YOUR TASK: Everything from the line that contains "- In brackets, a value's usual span" to the end of the data below is to be reproduced verbatim; leave all else out.

*-*-*

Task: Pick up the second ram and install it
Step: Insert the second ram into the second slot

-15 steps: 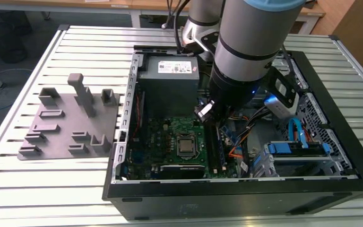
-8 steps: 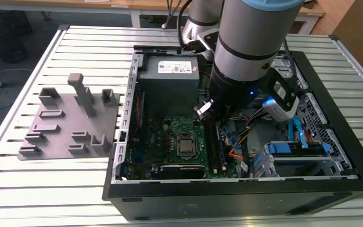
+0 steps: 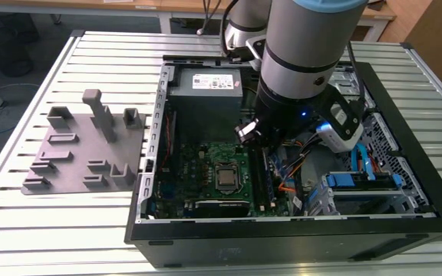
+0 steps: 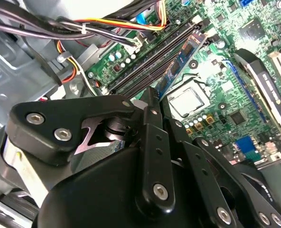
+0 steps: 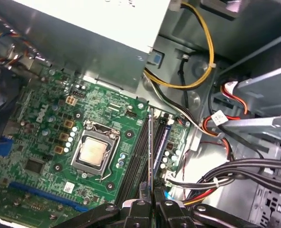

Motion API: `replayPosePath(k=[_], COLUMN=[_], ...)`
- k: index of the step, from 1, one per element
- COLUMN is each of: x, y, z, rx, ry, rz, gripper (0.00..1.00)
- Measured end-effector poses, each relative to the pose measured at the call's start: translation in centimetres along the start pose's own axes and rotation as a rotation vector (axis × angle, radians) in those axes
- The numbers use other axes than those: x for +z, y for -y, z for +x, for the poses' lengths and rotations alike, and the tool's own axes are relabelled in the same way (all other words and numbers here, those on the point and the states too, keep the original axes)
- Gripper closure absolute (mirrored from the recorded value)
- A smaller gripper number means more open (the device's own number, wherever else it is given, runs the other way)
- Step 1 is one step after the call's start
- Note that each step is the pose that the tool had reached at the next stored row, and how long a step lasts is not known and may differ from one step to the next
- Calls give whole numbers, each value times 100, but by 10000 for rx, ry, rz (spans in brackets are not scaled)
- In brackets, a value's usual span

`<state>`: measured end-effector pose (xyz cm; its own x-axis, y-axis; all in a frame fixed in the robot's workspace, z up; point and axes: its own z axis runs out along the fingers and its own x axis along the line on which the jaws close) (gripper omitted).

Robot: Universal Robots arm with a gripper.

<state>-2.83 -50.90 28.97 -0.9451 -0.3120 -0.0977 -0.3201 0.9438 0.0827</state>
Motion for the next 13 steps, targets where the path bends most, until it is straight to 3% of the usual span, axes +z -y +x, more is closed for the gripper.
replayPosePath(k=[13], x=[1], y=[0], z=[0], rx=[1303], ry=[108], rz=[128], gripper=[86])
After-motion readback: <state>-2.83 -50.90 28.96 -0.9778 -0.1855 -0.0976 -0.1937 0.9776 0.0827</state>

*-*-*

ANSWER BOX:
- In brackets, a value's usual span

`<state>`: measured end-effector pose (xyz cm; its own x-axis, y-axis; all in a frame fixed in the robot's workspace, z up; point and axes: its own z axis runs out along the fingers and its own x axis along the line on which the jaws close) (gripper omitted).

Robot: Universal Robots arm with a gripper.

<state>-2.83 -50.90 28.97 -0.9451 -0.3120 -0.0977 -0.3201 0.9438 0.0827</state>
Motion for the next 13 steps, targets where the path bends most, until it is straight to 3% of the usual span, axes +z -y +x, more is closed for the gripper.
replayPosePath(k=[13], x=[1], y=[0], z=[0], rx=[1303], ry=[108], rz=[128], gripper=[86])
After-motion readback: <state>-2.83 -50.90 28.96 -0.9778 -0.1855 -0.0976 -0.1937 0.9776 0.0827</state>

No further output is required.